Reproduce the listing below exactly, beginning with its first line and ending with the line that holds "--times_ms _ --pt"; pictures are not part of the copy.

Data provided -
- - - - - - -

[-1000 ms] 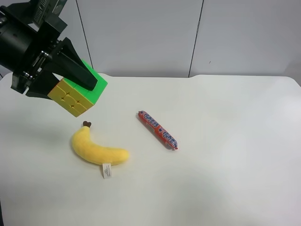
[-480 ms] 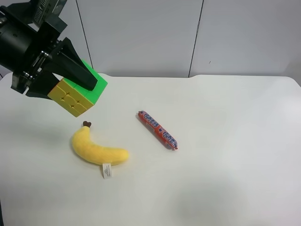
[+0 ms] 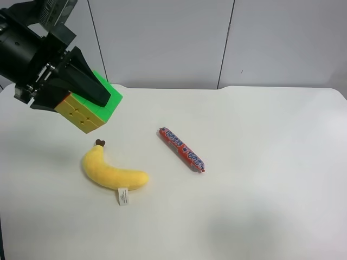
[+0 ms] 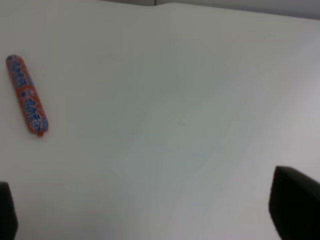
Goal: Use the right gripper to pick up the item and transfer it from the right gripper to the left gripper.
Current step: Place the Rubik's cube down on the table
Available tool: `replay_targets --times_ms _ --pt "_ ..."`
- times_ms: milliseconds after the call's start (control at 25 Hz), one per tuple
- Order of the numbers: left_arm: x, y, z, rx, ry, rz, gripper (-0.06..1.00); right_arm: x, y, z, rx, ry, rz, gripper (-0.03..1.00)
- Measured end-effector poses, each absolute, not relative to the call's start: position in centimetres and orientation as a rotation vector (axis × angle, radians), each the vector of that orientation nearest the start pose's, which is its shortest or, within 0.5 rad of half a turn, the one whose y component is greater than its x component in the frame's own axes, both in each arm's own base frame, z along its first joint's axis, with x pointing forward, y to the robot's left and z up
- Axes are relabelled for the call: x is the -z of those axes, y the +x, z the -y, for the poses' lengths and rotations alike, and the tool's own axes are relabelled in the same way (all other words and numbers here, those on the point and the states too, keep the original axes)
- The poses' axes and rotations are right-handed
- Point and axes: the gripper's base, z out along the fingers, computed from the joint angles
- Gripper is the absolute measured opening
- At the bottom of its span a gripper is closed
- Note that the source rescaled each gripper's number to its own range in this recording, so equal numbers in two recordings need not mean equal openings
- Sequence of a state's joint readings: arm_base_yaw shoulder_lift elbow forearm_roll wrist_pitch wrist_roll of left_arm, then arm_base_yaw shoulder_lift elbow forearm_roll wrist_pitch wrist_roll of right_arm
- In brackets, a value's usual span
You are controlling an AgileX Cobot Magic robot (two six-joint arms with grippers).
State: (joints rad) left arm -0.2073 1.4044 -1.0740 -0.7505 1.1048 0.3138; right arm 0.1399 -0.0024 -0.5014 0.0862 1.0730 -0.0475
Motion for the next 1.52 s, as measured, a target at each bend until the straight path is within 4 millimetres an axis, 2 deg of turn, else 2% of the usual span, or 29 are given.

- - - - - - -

Response area -
[-1000 ms] 
[-480 ms] 
[+0 ms] 
[+0 ms] 
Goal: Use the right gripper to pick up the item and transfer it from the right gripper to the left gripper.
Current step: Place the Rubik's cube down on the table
Available tool: `replay_targets --times_ms _ --pt "_ ..."`

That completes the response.